“Papà mi puoi dare una tua foto?”
“Va bene, ma per cosa ti serve?”
“Così quando muori ti posso rivedere…”
(Dialogo tra un padre ed un figlio di 4 anni)
È opinione diffusa che il tema delle cure palliative, più in generale, del fine vita stia gradualmente invadendo più aree di riflessione e per certi versi si stia imponendo in diversi campi con un’eco che va ben oltre il suo essere appannaggio degli addetti ai lavori.
Scandalosa ed al contempo maledettamente naturale, la fine dell’esistenza è stata gradualmente marginalizzata nell’era della tecnica come datità ultima ed in qualche modo non meritevole di grandi considerazioni.
In ultima analisi il problema della morte per lungo tempo è rimasto un “che cosa” e non un “come”, ovvero un dato incontrovertibile e non un processo graduale con tutte le sue implicazioni.
Da circa 8 anni mi sto occupando di fine vita dal punto di vista degli operatori che si occupano di persone che stanno percorrendo “l’ultimo miglio”, la fase finale della propria esistenza.
A mio modo di vedere occuparsi di questa realtà impegna il personale (medici, infermieri, operatori sanitari, psicologi) in una difficile lettura del cosa si sta facendo, delle difficoltà che ci si appresta ad affrontare.
Il primo aspetto che investe massicciamente il personale sanitario è quello della rinuncia… già, occorre rinunciare a quello che superficialmente sembrerebbe essere la missione principale, ovvero guarire.
Nella trasformazione del curare in accompagnare cominciamo a dover rileggere il nostro mestiere, a svestire la nostra funzione di quegli aspetti eroici, onnipotenti… nella radura in cui si percorre l’ultimo miglio San Giorgio non sconfigge il Drago anzi, nel riconoscere la disparità delle forze in campo, sommessamente e con prudenza cerca disperatamente una via di uscita in cui almeno ci sia la possibilità di ottenere l’onore delle armi, come quegli ufficiali che si accontentano di tenere alla cintura la pistola fino all’ultimo per lasciare il campo almeno con la schiena dritta.
In fin dei conti non si tratta di tradire il proprio mandato ma, al contrario di rileggerlo in una dimensione di maggior autenticità, di ripensare a quel primo non nuocere come imprescindibile, come elemento fondante non solo della relazione di cura ma anche dell’esistenza umana.

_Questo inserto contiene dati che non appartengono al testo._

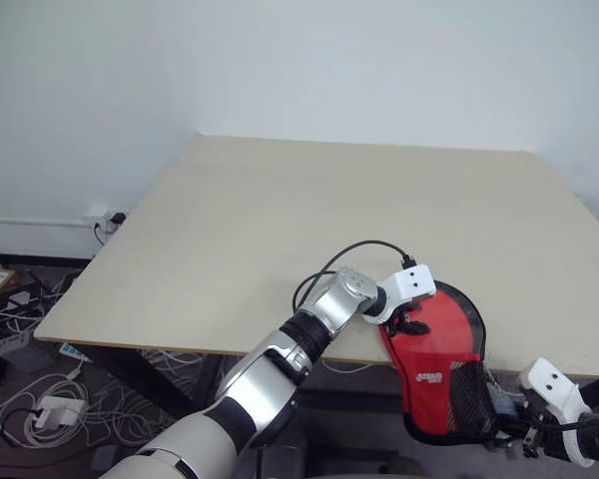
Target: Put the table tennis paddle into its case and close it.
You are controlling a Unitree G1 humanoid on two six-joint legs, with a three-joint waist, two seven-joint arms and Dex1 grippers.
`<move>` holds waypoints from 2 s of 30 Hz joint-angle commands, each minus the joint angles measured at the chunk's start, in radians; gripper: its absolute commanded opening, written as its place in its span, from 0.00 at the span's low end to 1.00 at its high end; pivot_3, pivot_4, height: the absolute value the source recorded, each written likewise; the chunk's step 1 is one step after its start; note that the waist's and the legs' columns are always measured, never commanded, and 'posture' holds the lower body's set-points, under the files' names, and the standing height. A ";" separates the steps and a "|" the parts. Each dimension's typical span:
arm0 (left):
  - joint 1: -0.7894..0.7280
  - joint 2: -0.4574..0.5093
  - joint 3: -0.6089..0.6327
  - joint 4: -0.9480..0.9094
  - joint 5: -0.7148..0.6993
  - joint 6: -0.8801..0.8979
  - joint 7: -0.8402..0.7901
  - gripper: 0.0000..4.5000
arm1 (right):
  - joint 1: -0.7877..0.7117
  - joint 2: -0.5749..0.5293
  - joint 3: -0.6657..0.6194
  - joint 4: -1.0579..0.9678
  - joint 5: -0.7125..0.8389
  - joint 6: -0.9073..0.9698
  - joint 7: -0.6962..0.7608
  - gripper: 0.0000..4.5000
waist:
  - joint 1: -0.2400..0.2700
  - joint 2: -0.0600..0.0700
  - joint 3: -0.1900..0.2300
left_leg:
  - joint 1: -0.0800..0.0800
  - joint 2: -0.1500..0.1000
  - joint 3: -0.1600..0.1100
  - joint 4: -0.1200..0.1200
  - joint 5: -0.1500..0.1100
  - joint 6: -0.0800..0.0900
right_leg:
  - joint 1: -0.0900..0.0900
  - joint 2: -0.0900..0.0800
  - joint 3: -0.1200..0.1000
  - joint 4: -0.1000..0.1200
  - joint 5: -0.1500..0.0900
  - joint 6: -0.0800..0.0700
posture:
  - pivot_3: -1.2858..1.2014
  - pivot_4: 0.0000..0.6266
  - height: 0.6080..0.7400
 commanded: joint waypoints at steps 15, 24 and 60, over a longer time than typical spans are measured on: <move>0.033 -0.036 -0.039 0.028 0.027 0.027 0.002 0.56 | 0.226 -0.197 -0.069 0.072 -0.225 -0.365 0.201 0.12 | 0.003 -0.001 0.000 | 0.000 -0.001 0.000 0.000 0.000 0.000 | 0.001 0.000 0.000 0.000 -0.002 0.003 | 0.52 0.00 0.81; 0.027 -0.046 -0.035 0.035 0.021 0.027 0.009 0.56 | 0.317 -0.188 -0.011 -0.077 -0.283 -0.407 0.253 0.12 | 0.006 -0.002 0.001 | 0.000 -0.001 0.000 0.001 0.000 0.000 | 0.001 0.000 0.000 0.000 -0.002 0.003 | 0.52 0.00 0.81; -0.062 0.091 0.149 0.104 -0.049 -0.039 -0.052 0.56 | 0.203 -0.067 -0.249 -0.002 -0.260 -0.258 0.232 0.72 | -0.003 -0.003 0.001 | 0.000 0.000 0.000 0.001 -0.001 -0.001 | 0.000 0.000 0.000 0.000 -0.002 0.004 | 0.52 0.00 0.81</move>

Quindi, come si dice nelle arti marziali il personale è chiamato a crescere togliendo fino a riappropriarsi di quell’elemento umano che solo fonda la relazione e solo può essere il legame possibile tra chi deve andare e chi rimane.
Il vissuto quindi che riscontro da sempre nei colleghi che si occupano in prima linea di fine vita è quindi di profonda solitudine; è una solitudine che sicuramente arriva dal morente come anticipazione dell’esperienza di fine vita ma al contempo parte anche da noi, da quella sensazione che da sempre ci portiamo con noi, da quell’ombra che ontologicamente ci appartiene e perseguita al contempo.
Dall’esperienza della solitudine di chi rimane però a mio avviso abbiamo la possibilità di riscattarci, di trovare il modo di costruire spazi condivisi in cui possiamo produrre pensiero e riflessione su questo tema che da sempre ci appartiene.
Nel far tornare la morte nelle case, nel parlare e partecipare alla comunità che muore ed accetta il comune destino, forse riusciremo a pensarci meno perfetti, meno invincibili ma fatti di carne sangue e nervi.
In fondo si tratta proprio di questo, tornare ad essere umani.